EXERCISE REQUIREMENTS ▸ Could you set down exactly the lines in the records below between the line holding "Tag the colourful" and the line holding "Tag the teal", inclusive?

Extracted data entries
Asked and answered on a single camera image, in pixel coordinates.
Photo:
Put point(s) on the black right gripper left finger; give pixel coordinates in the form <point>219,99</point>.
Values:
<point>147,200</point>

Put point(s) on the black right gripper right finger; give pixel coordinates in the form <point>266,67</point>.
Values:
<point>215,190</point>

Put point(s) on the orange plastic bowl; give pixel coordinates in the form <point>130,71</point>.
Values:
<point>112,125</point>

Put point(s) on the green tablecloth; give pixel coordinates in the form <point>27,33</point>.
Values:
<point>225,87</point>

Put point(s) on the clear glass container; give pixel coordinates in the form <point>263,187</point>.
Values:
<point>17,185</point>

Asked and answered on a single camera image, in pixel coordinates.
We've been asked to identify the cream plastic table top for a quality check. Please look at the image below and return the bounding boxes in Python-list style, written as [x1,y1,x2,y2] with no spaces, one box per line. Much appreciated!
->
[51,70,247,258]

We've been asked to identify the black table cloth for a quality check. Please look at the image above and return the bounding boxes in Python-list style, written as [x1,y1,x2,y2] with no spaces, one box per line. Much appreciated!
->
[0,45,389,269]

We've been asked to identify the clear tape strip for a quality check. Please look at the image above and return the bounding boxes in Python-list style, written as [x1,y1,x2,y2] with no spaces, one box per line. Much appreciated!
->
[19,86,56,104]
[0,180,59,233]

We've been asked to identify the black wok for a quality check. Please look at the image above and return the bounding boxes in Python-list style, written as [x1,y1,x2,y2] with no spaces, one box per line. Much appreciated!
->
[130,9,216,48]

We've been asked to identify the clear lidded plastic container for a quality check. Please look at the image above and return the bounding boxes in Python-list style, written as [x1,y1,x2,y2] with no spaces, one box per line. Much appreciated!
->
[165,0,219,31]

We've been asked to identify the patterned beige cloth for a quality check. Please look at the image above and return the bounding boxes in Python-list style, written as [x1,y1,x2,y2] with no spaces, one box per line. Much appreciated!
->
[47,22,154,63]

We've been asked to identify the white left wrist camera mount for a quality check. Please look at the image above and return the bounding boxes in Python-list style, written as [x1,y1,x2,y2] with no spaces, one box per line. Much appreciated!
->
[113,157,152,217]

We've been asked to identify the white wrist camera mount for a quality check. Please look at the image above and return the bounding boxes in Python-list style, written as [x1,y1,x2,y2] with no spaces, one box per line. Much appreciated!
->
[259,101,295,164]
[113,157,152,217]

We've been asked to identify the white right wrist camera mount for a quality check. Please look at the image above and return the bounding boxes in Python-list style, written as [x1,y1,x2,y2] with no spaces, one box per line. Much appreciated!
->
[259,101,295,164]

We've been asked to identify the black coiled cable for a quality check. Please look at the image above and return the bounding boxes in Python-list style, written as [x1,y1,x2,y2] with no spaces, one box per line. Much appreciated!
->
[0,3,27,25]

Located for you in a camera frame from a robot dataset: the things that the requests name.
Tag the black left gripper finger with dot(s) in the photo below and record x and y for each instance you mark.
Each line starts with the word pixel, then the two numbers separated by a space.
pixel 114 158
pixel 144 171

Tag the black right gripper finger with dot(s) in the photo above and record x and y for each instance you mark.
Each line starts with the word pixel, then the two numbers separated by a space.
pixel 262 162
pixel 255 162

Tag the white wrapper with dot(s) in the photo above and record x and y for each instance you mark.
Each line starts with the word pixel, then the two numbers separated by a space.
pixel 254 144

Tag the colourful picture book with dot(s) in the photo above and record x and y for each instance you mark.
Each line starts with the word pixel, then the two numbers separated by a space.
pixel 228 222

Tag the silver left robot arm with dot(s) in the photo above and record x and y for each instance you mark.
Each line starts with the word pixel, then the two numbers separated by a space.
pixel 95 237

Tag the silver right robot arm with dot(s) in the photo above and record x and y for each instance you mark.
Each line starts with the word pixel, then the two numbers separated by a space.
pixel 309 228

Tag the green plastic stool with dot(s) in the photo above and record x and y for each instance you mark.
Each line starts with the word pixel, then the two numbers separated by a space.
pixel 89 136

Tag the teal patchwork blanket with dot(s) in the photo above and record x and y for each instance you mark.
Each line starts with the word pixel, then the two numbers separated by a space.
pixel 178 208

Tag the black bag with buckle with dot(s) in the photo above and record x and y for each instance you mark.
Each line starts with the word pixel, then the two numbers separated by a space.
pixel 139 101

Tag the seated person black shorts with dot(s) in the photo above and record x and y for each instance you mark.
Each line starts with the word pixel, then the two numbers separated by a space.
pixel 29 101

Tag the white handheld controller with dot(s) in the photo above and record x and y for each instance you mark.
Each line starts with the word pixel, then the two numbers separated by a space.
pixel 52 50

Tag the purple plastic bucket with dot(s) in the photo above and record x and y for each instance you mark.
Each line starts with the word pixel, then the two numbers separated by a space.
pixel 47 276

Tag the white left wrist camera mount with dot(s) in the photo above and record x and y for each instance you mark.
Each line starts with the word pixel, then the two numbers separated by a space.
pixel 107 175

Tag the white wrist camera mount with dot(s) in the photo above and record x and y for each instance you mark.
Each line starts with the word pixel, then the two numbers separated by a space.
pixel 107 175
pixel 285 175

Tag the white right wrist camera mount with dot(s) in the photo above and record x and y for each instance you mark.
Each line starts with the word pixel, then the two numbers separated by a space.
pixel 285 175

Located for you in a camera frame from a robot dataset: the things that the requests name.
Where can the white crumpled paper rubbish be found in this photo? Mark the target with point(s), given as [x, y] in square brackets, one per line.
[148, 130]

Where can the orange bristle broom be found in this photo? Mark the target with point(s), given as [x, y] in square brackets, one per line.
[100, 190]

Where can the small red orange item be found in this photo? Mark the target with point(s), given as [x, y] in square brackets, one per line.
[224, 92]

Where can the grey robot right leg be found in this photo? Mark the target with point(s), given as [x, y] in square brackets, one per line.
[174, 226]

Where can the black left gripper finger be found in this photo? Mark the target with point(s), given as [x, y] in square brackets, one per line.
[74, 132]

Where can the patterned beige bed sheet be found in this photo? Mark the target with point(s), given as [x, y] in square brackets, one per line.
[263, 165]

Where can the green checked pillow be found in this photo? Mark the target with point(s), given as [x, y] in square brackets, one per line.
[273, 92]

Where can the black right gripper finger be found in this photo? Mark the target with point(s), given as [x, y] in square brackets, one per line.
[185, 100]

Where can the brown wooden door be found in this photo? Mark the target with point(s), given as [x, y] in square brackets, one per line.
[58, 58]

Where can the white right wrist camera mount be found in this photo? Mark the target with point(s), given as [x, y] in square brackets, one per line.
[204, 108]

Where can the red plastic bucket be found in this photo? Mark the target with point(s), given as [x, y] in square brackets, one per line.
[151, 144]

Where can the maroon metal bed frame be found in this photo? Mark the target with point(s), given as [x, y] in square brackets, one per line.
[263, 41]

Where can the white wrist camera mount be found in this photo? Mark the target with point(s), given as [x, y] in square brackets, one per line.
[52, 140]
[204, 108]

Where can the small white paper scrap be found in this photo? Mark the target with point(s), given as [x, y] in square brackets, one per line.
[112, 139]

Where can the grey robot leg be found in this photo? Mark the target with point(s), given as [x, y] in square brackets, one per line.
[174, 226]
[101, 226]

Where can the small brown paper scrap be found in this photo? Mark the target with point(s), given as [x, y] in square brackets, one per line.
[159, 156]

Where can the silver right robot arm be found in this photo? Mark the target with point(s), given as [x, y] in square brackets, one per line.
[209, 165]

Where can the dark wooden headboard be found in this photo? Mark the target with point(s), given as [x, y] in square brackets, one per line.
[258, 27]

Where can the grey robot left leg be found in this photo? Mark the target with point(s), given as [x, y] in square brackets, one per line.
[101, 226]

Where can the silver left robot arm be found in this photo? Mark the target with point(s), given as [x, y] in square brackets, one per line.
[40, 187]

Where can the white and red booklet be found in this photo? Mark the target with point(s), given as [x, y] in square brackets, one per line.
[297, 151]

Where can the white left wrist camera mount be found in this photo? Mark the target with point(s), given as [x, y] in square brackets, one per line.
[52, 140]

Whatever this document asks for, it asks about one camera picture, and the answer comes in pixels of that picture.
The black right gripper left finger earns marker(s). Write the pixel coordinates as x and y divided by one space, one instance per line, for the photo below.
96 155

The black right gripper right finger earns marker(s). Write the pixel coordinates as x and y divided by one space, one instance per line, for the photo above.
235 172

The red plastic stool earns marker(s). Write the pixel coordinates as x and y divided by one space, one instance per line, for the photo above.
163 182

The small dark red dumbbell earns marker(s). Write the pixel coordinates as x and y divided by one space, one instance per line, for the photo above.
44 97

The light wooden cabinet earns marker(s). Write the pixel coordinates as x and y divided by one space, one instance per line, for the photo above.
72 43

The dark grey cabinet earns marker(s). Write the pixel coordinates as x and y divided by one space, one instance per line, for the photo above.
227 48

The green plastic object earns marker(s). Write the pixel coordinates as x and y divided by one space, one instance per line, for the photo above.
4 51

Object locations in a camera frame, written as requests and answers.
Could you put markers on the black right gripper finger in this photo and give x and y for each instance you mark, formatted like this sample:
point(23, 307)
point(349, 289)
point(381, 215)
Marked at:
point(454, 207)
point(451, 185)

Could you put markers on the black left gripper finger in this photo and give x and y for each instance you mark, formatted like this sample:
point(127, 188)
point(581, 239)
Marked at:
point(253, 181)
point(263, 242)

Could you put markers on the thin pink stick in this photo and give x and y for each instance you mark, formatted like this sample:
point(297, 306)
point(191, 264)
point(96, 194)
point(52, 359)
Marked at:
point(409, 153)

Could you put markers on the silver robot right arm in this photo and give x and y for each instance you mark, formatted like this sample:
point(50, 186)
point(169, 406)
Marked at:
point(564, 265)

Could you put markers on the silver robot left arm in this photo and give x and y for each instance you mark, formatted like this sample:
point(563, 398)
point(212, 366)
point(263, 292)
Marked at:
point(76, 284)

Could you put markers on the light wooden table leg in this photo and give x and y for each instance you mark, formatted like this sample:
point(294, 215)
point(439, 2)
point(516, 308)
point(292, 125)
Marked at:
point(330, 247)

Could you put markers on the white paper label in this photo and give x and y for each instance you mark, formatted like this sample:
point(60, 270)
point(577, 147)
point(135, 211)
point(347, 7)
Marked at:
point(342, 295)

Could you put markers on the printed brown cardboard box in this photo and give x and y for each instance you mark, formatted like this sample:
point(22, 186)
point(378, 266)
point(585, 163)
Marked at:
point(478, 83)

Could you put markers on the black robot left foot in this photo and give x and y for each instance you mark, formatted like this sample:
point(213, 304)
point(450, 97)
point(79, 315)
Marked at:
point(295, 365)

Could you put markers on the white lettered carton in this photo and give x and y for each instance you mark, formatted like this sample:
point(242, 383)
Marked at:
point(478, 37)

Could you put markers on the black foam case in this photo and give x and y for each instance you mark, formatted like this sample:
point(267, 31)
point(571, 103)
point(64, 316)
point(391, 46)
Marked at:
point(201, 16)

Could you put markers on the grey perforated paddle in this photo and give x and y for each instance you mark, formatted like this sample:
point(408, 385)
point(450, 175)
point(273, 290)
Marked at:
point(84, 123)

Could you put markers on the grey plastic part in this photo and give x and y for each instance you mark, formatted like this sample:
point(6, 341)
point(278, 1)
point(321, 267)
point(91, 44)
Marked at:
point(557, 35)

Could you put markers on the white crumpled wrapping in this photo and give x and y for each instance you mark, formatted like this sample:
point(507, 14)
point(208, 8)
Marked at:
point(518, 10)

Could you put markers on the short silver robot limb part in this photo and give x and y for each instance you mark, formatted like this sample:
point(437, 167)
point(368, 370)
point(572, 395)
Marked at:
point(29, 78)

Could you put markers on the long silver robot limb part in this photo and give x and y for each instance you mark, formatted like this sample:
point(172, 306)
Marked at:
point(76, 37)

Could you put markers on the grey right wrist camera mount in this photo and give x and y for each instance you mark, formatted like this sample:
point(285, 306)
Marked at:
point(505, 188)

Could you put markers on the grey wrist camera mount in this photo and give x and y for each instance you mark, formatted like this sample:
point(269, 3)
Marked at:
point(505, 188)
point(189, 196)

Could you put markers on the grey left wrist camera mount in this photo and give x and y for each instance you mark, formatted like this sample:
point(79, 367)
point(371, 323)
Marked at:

EXERCISE SOLUTION ▸
Tag the colourful picture book with dot(s) in the photo above and record x and y for each instance you mark.
Each line starts with the word pixel, then the two numbers separated by a space.
pixel 228 222

Tag the silver left robot arm with dot(s) in the photo above and record x and y for each instance you mark.
Each line starts with the word pixel, then the two numbers separated by a space.
pixel 95 237

Tag the silver right robot arm with dot(s) in the photo above and record x and y for each instance you mark.
Each line starts with the word pixel, then the two numbers separated by a space.
pixel 309 228

Tag the green plastic stool with dot(s) in the photo above and record x and y for each instance you mark.
Each line starts with the word pixel, then the two numbers separated by a space.
pixel 89 136

Tag the teal patchwork blanket with dot(s) in the photo above and record x and y for each instance you mark.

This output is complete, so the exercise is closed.